Water in a tank: Water is leaking out of a tank. The amount of water in the tank \(t\) minutes after it springs a leak is given by \(W(t)\) gallons. a. Explain what \(\frac{d W}{d t}\) means in practical terms. b. As water leaks out of the tank, is \(\frac{d W}{d t}\) positive or negative? c. For the first 10 minutes, water is leaking from the tank at a rate of 5 gallons per minute. What do you conclude about the nature of the function W during this period? d. After about 10 minutes, the hole in the tank suddenly gets larger, and water begins to leak out of the tank at 12 gallons per minute. i. Make a graph of W versus t. Be sure to incorporate linearity where it is appropriate. ii.
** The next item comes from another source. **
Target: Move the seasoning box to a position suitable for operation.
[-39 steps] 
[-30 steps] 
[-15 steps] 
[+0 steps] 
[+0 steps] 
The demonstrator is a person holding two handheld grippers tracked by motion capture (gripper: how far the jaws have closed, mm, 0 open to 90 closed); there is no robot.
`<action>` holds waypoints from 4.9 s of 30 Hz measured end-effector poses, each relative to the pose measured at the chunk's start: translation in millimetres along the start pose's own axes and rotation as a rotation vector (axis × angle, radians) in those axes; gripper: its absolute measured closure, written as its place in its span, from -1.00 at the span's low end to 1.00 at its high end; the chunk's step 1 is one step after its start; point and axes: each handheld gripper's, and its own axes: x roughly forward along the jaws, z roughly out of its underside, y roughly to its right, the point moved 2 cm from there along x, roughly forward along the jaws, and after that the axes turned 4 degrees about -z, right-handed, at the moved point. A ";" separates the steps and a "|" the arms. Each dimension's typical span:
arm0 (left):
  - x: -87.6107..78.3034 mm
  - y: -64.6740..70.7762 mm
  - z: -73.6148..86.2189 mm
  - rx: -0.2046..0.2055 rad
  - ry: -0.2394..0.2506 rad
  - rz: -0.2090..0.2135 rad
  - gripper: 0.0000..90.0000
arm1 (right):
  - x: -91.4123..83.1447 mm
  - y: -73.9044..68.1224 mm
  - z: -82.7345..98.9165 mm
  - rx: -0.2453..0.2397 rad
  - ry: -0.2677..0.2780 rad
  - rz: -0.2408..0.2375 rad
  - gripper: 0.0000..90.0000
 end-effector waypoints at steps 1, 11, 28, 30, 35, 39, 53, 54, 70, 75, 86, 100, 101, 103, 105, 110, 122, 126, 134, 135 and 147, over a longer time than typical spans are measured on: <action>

Make a graph of dW dt versus t.

Short Answer

Expert verified
\( \frac{dW}{dt} \) represents the rate of leak, is negative as water decreases, is constant at -5 for the first 10 minutes, then changes to -12.

Step by step solution

01

Understanding Derivatives

The derivative \( \frac{dW}{dt} \) is the rate of change of the amount of water in the tank with respect to time. In practical terms, it tells us how fast the water is leaking out of the tank at any given moment.
02

Analyzing Sign of Derivative

When water is leaking out of the tank, the amount of water in the tank decreases. Therefore, \( \frac{dW}{dt} \) is negative because the water is decreasing over time.
03

Calculating Initial Leak Rate

For the first 10 minutes, \( \frac{dW}{dt} = -5 \) gallons per minute, indicating a consistent leak where 5 gallons of water are being lost from the tank each minute.
04

Analyzing Changes in Leak Rate

After 10 minutes, the leak rate increases to \( \frac{dW}{dt} = -12 \) gallons per minute because the hole gets larger. This denotes a more rapid decrease in the amount of water in the tank.
05

Graphing \( W \) vs. \( t \)

To graph \( W(t) \) versus \( t \), plot a line with a slope of -5 for the first 10 minutes (indicating a consistent leak rate), followed by a line with a steeper slope of -12 after that time, to reflect the increased leak rate.
06

Graphing \( \frac{dW}{dt} \) vs. \( t \)

The graph of \( \frac{dW}{dt} \) versus \( t \) would be a constant line at \( -5 \) for the first 10 minutes and then drop to \( -12 \) after 10 minutes, reflecting the increased rate of leaking.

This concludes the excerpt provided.